After research and exploration in the past few years, the central bank digital currency design plan of major central banks has gradually converged to the core principles of “cash substitution, based on 100% reserve issuance, following the dual model, adopting the Token paradigm, and not paying interest”. The central bank’s digital currency design plan has not yet reached a consensus on whether to give priority to wholesale or retail.

According to a survey conducted by the Bank for International Settlements, most central banks pay more attention to retail central bank digital currencies. However, because the wholesale central bank digital currency mainly only involves central banks and commercial banks, it is an application at the financial infrastructure level. The targeted scenarios are relatively clear and do not involve complicated monetary and financial issues. Therefore, the wholesale central bank digital currency experiment is The front of retail central bank digital currency. At present, the DC/EP of the People’s Bank of China is a global leader in retail central bank digital currency projects.

Judging from the experiments of representative wholesale central bank digital currency projects, their phased work and experimental conclusions are relatively consistent. First, the wholesale central bank digital currency can support real-time full settlement, and the liquidity saving mechanism can be implemented in a decentralized manner (that is, through smart contracts). Second, the wholesale central bank digital currency can support tokenized securities transactions, and in the distributed ledger technology environment, single-book coupon payment can be realized, but the hash time lock protocol that cross-book coupon payment relies on has certain defects. Third, the logic of the application of wholesale central bank digital currency to synchronous cross-border transfers and the application of tokenized securities transactions. The middleman model is the mainstream cross-chain solution. Receiving and paying parties can realize synchronous cross-border transfers without trusting the middleman. In most cases, the hash time lock protocol is reliable. Finally, in addition to the application of cryptography, the core of the hash time lock protocol is sequential game. The defect of the Hash time lock protocol is not in technology, but in mechanism design.

The retail central bank digital currency also includes the wholesale link, but the wholesale link only targets the central bank’s digital currency issuance and withdrawal, not the central bank’s digital currency application in securities transactions and cross-border transfers.
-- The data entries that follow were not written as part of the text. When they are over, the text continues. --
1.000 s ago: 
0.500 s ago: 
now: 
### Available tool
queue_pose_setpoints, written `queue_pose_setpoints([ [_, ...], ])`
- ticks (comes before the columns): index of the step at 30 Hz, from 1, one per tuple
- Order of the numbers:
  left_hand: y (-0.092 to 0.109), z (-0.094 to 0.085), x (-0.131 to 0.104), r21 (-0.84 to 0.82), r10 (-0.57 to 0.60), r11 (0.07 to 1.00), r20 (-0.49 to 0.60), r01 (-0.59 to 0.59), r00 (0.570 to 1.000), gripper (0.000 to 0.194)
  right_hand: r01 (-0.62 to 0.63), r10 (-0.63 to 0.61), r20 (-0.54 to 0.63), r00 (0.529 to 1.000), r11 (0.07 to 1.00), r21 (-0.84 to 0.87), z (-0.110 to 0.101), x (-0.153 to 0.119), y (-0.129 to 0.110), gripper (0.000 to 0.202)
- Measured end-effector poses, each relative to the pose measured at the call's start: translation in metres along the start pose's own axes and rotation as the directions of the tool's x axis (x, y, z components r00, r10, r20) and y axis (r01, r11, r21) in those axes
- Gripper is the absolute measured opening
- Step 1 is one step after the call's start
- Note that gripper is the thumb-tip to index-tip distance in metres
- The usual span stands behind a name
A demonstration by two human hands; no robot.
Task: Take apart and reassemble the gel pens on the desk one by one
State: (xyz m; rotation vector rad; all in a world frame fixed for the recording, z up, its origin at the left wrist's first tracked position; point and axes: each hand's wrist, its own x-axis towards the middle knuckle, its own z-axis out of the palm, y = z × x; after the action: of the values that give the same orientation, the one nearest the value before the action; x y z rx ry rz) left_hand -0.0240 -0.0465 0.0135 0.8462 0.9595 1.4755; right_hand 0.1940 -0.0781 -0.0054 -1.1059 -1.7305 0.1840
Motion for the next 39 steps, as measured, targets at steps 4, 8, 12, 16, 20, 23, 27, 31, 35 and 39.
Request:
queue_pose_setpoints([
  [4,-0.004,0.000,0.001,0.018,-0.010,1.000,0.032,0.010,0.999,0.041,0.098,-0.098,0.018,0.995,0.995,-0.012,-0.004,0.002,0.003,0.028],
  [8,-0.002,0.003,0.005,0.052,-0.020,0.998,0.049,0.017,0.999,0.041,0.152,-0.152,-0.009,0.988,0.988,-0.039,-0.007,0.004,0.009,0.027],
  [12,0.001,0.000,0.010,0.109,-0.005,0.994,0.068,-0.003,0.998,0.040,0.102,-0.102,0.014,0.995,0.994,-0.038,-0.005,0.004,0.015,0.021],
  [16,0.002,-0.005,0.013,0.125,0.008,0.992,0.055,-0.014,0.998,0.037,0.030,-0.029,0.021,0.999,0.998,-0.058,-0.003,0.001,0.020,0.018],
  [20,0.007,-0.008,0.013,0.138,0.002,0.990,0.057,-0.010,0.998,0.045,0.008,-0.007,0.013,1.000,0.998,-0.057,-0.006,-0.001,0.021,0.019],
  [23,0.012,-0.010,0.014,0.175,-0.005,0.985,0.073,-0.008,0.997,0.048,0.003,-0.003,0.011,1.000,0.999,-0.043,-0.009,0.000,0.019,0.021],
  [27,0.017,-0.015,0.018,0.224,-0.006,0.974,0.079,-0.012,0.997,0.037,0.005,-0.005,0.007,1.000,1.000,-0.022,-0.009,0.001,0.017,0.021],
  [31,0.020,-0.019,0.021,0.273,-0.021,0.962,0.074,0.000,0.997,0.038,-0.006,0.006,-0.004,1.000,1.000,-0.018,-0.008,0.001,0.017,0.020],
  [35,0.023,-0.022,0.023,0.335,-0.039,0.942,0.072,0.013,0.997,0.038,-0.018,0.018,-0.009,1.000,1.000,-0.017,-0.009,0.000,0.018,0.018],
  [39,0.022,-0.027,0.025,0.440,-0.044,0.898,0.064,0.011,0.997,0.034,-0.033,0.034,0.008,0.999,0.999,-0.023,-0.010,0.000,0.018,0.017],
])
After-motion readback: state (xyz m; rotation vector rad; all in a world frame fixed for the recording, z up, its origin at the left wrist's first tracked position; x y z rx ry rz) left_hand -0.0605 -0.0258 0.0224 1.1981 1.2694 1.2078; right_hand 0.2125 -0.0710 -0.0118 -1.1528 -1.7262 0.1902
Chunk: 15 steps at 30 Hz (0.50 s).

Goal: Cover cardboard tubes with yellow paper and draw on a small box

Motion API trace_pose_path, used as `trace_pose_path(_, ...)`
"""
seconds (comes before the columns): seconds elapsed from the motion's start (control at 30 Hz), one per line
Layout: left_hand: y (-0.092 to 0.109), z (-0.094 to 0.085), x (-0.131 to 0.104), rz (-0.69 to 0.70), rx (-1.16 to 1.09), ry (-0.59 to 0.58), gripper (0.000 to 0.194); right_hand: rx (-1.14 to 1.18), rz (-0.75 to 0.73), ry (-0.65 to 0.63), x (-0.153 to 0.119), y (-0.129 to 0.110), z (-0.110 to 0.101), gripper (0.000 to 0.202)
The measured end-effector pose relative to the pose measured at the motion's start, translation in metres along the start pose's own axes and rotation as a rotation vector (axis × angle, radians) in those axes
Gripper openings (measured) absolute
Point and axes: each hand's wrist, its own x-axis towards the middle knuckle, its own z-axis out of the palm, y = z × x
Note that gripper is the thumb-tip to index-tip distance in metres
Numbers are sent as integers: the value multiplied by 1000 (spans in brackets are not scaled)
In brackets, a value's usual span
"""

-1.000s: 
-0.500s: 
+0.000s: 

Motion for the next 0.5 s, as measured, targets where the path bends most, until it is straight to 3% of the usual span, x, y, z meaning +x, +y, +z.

The retail central bank digital currency is expected to achieve cash-like security and the convenience of peer-to-peer payment. The main goal of the central bank to develop retail central bank digital currency is to use the openness of the central bank’s digital currency system to promote financial inclusion. The relationship between retail central bank digital currency and cash usage is more subtle. More and less cash use will increase the necessity of retail central bank digital currencies. The retail central bank digital currency design plan needs to consider the following issues. First, the impact of retail central bank digital currencies on financial stability and monetary policy. Second, the payment and settlement arrangements for retail central bank digital currencies. Third, retail central bank digital currencies need to take into account the three requirements of openness and inclusiveness, limited anonymity, and regulatory compliance. Fourth, how to play the role of the market in the application and promotion of retail central bank digital currency. Fifth, how foreign individuals and institutions hold and use retail central bank digital currencies. None of these questions are universally accepted answers, and further study is needed.

In terms of the path selection of the central bank’s digital currency, what is the priority of the wholesale and retail? This question may not have a unified answer, but the advantage is that the central bank’s digital currency projects of different paths just confirm and complement each other. As the representative wholesale central bank digital currency project gradually completes the test, the retail central bank digital currency will become a research hotspot because it involves complex monetary and financial issues.